BEYOND THE NUMBERS
Trump Should Have Proposed “Money Follows the Person” Funding
In his 2019 budget, President Trump missed an opportunity to propose reauthorizing the Money Follows the Person (MFP) demonstration, which since 2007 has helped over 75,000 Medicaid beneficiaries in 44 states who need long-term services and supports transition from institutions back to their own homes and communities. MFP funding expired on September 30, 2016 and while states can spend unused 2016 MFP funds through September 30, 2020, they may start to scale back their transition activities due to funding constraints. The President should propose to reauthorize and fund this successful and cost-saving demonstration.
MFP has helped states and the federal government save money. From 2008 to 2013, it generated $978 million in reduced Medicare and Medicaid costs after the first year of transitioning participants to home- and community-based care. MFP gives federal funds to states to help “rebalance” how they provide long-term services and supports, moving such services from nursing homes and other institutions to people’s homes and communities, where it’s not only more cost-effective but also where most people want to be, improving their quality of life.

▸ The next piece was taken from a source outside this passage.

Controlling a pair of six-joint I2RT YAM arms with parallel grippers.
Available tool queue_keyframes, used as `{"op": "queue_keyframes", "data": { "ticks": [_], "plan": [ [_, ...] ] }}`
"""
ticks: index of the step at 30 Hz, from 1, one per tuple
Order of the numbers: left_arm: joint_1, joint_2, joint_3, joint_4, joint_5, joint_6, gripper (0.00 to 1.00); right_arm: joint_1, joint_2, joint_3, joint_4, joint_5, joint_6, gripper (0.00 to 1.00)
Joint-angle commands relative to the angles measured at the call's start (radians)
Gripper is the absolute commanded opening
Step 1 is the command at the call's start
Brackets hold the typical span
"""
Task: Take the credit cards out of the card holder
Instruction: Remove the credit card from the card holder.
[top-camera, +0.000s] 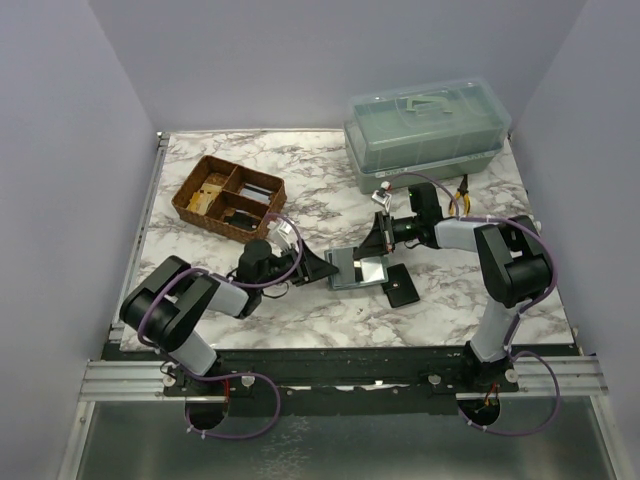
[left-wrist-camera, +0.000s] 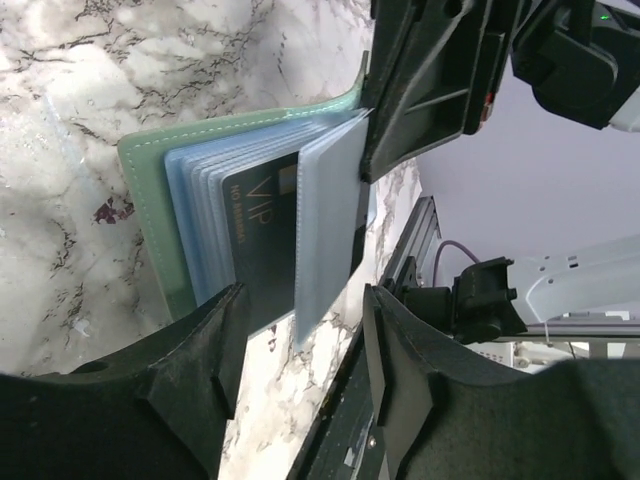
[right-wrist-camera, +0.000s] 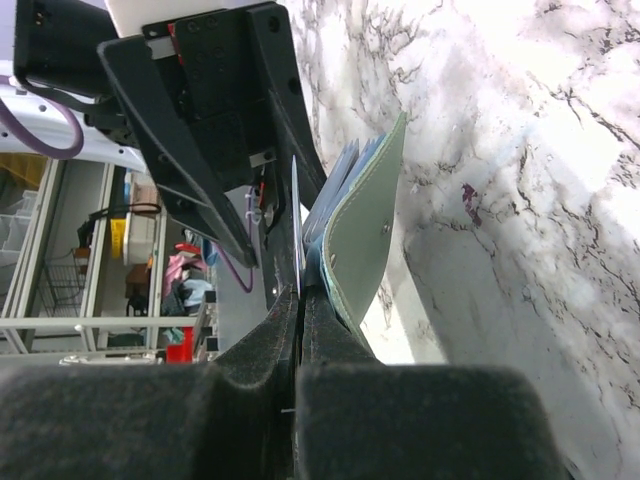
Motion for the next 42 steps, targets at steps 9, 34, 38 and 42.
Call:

The demonstration has played a significant role in Medicaid’s 30-year shift in funding long-term services and supports from nursing homes to home- and community-based settings.
Compared to others who transition out of institutions, MFP participants are less likely to be readmitted to institutional care after their initial transition to the community. MFP also has improved the quality of life of its participants, with 92 percent reporting that they liked where they lived one year after entering community living, a 30-percentage-point increase compared to when they were receiving institutional care. (See chart.)

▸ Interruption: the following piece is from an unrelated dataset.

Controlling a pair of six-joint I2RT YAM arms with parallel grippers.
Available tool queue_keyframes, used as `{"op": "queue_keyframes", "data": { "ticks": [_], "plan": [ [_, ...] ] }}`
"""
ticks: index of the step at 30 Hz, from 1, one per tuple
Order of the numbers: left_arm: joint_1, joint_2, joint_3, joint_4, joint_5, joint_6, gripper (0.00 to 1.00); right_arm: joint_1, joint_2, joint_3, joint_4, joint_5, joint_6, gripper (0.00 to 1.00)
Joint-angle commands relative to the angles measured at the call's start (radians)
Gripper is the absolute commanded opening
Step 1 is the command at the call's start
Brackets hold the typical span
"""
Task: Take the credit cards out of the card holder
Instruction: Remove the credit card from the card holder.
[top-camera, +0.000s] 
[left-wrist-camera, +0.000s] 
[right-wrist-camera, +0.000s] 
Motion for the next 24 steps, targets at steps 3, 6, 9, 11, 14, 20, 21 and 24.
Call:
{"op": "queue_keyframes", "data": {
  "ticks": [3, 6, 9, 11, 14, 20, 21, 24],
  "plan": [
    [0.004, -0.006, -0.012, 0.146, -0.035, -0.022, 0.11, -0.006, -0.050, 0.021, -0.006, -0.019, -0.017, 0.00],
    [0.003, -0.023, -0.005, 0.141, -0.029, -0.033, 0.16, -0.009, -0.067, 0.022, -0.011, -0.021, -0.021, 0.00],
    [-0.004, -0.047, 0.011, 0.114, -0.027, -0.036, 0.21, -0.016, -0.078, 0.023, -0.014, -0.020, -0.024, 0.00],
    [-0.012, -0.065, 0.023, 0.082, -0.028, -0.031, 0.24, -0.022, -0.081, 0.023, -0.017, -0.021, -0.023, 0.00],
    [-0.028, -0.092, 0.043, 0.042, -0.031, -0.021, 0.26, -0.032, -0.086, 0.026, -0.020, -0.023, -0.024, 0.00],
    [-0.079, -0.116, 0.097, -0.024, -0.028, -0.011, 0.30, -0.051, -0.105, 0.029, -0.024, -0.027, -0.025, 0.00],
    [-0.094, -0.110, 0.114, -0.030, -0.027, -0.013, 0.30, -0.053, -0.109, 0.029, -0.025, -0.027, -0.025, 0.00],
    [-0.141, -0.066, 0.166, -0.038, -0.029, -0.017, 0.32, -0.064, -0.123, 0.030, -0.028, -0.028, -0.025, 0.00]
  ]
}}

The most recent MFP evaluation also shows an 18-percentage-point decline in barriers to “community integration,” defined as people’s transition from institutions back to their homes and communities to get the care they need. Moreover, the more integrated that MFP participants are in their communities, the less likely they are to have symptoms of depression compared to participants who aren’t as integrated.
By failing to include continued funding for MFP in his budget, the President lost an opportunity to improve health outcomes, drive greater value in Medicaid, and ensure financial sustainability over the long term. Nevertheless, he can still take steps to restore funding for this effective demonstration.